Exercise description: For the entries that follow, restate word for word the line containing "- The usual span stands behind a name", the line containing "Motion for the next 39", and every line that lies between them.

Input for this task:
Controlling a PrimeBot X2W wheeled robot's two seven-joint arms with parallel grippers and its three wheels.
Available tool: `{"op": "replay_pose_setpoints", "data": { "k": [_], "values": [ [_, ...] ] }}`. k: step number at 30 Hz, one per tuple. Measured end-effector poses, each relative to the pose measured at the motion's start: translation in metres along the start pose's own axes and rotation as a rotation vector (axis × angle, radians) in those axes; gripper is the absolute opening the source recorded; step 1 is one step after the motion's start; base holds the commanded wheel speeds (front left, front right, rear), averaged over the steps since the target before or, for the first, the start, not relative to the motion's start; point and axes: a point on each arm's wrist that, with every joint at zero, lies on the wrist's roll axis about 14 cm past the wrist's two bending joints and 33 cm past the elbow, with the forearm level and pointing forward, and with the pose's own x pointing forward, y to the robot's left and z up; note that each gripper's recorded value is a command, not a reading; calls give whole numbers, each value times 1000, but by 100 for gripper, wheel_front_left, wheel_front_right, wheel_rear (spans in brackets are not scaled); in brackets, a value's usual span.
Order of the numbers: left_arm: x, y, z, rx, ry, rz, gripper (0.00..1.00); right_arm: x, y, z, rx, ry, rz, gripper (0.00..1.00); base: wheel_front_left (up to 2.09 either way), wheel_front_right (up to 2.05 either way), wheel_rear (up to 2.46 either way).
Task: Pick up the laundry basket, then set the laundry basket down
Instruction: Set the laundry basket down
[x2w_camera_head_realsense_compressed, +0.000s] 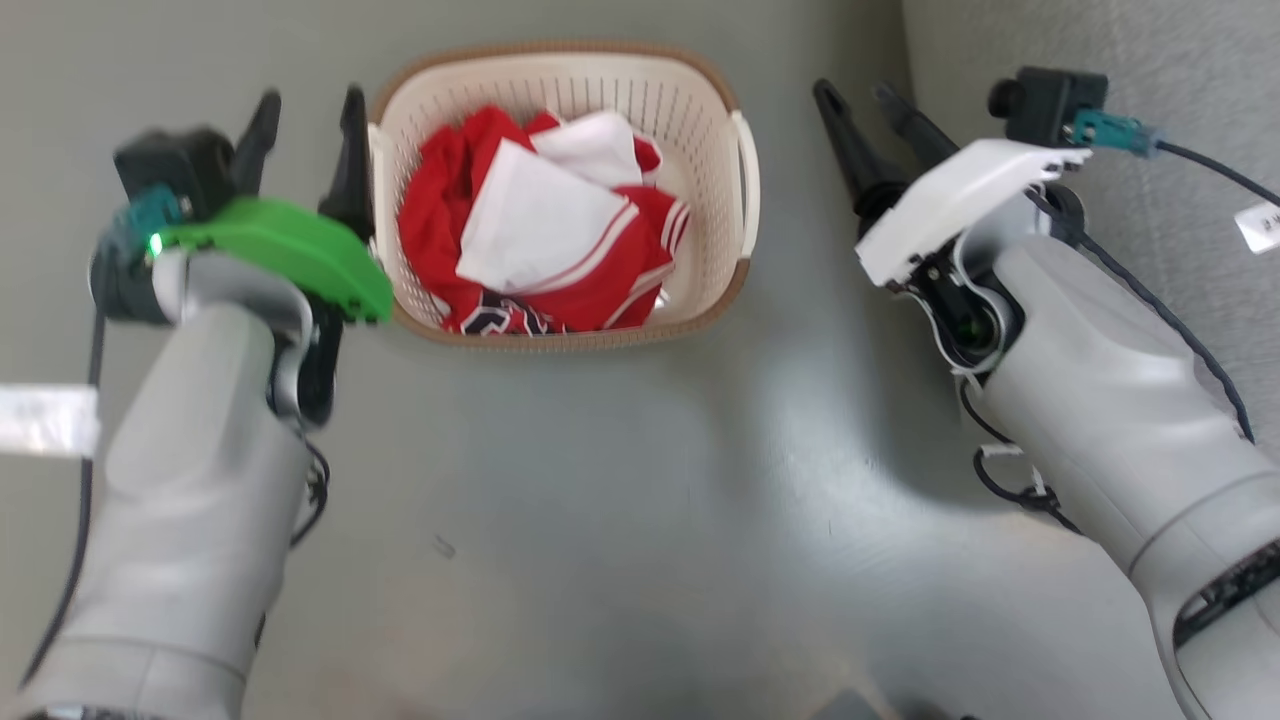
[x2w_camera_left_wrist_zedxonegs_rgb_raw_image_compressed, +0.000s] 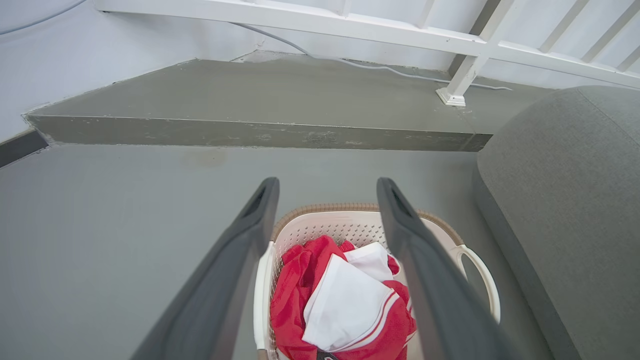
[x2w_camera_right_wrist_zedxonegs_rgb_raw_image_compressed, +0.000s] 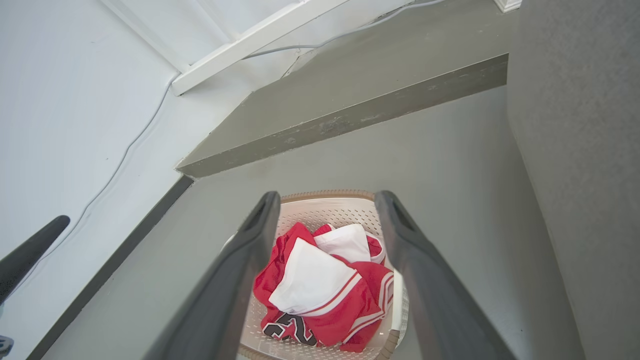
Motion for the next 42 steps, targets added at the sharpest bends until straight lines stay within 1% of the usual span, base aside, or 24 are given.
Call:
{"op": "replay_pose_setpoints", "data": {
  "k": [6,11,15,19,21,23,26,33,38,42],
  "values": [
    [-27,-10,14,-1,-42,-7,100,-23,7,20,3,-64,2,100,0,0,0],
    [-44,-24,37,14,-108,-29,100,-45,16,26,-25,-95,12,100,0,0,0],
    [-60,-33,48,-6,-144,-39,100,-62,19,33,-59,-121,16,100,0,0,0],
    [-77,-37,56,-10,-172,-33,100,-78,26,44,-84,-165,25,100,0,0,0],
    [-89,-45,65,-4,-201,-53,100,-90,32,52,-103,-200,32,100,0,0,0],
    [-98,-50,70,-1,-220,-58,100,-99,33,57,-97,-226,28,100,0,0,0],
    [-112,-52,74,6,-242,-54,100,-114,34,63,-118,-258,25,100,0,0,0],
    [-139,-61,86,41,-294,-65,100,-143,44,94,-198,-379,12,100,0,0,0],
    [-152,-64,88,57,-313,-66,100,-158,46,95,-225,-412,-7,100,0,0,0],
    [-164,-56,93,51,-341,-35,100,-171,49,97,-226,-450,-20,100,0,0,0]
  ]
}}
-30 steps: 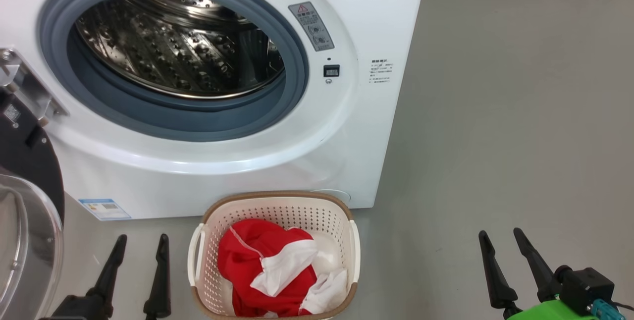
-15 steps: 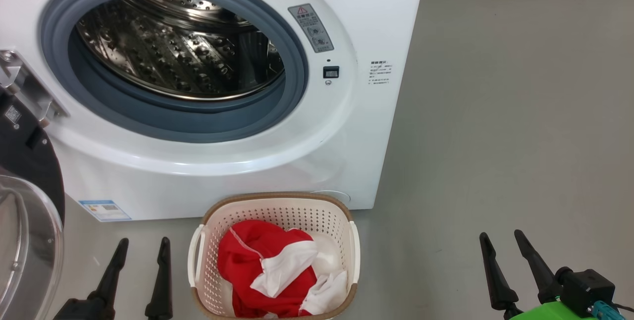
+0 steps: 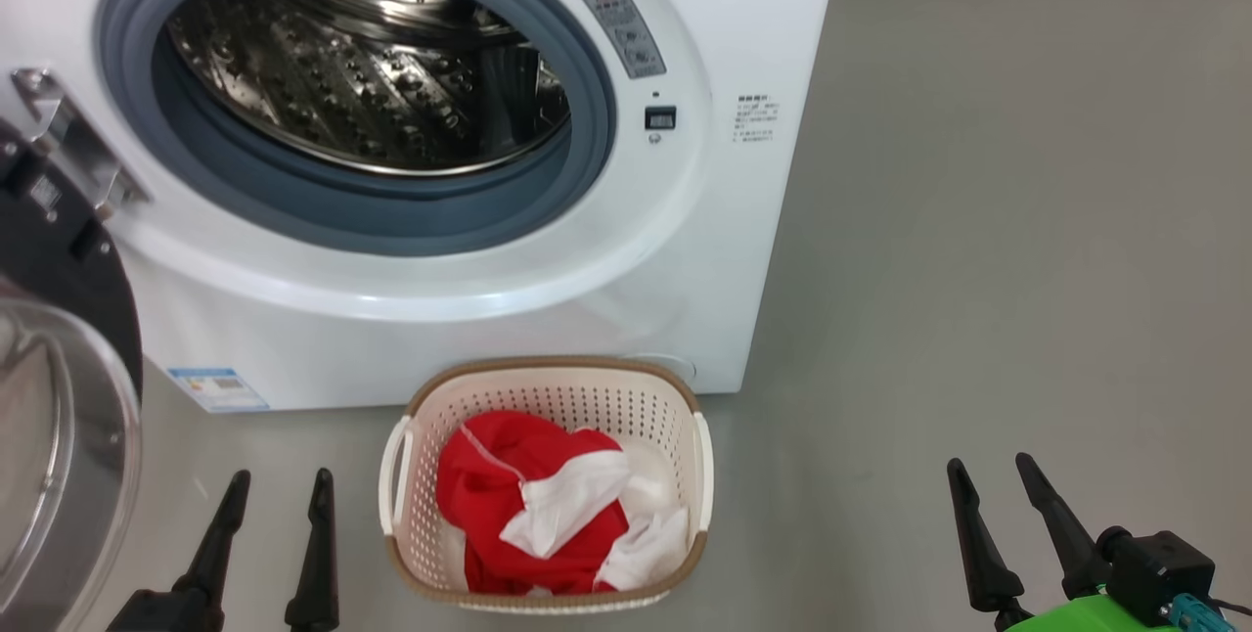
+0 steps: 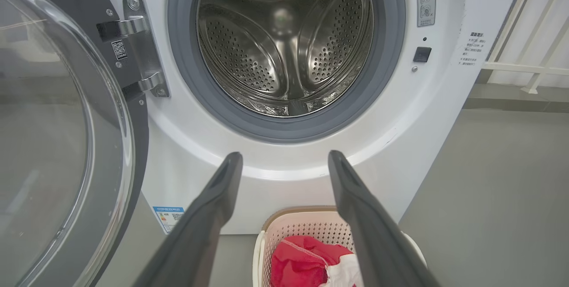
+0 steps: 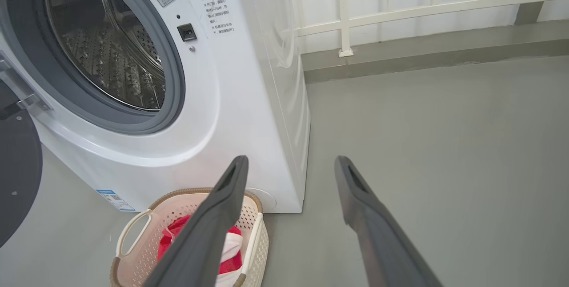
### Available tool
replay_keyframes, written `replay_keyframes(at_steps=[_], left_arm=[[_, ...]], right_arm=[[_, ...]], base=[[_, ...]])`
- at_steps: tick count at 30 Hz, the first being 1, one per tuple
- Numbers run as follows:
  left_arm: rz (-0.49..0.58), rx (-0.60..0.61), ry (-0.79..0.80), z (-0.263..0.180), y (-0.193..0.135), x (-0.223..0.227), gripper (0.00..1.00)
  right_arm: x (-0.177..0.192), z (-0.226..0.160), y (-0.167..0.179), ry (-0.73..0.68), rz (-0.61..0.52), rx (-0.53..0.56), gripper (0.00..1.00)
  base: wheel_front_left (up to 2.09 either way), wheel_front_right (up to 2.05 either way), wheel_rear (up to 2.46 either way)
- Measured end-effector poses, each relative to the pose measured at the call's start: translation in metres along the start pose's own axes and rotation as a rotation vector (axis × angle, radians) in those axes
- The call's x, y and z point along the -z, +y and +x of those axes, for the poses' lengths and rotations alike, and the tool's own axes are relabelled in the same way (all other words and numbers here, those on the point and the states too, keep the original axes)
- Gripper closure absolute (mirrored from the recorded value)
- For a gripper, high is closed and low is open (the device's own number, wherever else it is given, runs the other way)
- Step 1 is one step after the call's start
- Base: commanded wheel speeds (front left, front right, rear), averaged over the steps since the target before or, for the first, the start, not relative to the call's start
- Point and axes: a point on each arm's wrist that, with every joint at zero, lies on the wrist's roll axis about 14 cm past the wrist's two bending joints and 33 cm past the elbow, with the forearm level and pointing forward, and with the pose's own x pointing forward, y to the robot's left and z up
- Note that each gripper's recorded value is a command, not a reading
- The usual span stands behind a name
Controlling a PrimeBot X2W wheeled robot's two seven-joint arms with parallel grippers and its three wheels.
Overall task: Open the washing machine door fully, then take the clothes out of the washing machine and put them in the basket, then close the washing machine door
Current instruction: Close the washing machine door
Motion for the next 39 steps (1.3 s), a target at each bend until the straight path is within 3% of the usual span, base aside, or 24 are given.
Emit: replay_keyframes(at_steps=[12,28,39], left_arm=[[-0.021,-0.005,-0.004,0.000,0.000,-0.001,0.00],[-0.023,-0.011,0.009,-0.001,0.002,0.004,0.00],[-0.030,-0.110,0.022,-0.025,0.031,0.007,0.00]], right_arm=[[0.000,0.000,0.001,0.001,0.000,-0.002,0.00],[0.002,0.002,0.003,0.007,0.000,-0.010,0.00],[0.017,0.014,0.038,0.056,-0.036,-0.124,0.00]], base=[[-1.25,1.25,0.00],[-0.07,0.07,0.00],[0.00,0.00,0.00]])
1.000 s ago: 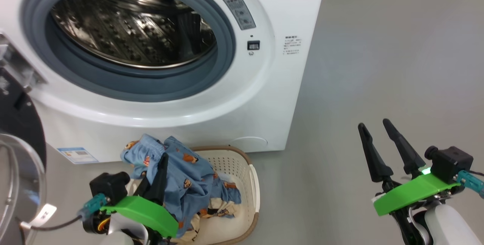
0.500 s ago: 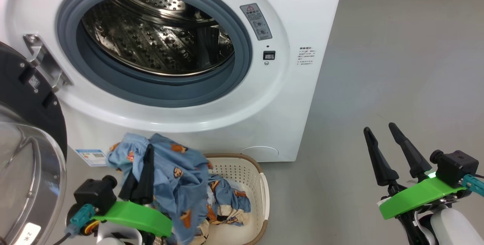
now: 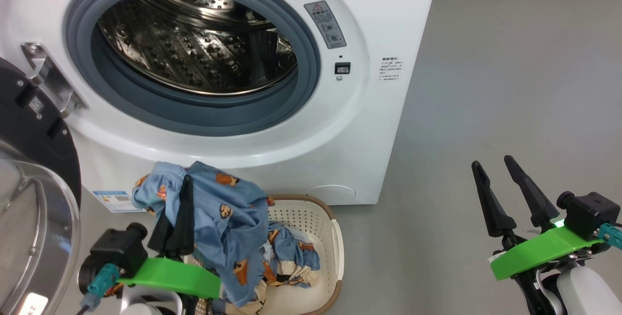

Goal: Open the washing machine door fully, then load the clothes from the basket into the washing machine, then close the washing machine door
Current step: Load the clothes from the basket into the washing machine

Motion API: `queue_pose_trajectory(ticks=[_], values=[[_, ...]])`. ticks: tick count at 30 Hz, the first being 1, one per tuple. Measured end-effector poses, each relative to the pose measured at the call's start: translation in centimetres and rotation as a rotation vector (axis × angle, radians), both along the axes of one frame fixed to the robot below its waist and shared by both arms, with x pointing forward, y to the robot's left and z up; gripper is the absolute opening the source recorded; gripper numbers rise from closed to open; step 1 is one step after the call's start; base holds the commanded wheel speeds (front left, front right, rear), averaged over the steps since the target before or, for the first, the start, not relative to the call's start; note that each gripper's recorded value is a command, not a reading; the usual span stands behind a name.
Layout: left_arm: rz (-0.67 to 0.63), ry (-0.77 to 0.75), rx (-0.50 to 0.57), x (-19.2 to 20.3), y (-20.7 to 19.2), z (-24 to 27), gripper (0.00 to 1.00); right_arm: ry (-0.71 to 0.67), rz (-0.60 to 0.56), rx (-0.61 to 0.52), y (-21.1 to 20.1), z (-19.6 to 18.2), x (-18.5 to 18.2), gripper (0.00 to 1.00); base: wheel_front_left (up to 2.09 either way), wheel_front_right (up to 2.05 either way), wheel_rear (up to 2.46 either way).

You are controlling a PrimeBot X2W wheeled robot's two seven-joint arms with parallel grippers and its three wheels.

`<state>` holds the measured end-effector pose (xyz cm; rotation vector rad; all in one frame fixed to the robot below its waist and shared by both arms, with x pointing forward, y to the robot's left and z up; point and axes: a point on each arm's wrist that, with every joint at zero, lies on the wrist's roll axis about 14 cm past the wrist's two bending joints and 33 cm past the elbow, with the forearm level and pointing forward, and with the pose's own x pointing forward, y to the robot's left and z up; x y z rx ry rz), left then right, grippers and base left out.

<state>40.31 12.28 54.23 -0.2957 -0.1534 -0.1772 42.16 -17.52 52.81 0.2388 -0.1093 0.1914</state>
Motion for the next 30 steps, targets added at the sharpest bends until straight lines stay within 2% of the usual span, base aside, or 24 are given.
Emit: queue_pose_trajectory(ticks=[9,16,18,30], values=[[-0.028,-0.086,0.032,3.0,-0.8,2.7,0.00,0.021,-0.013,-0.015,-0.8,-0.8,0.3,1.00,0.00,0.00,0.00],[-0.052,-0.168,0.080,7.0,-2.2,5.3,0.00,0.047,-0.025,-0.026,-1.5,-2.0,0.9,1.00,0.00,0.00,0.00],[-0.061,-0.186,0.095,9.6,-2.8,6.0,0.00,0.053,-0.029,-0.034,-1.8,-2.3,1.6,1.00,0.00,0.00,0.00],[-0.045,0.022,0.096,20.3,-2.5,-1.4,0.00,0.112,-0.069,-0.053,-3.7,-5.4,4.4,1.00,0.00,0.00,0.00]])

Response to the exercise:
- The usual span stands behind a name
Controlling a PrimeBot X2W wheeled robot's two seven-joint arms with parallel grippers and its three wheels.
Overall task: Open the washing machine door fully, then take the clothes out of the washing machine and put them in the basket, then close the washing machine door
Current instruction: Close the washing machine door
Motion for the next 39 steps (1.3 s), a target at each bend until the straight path is within 3% of the usual span, base aside, or 24 are given.

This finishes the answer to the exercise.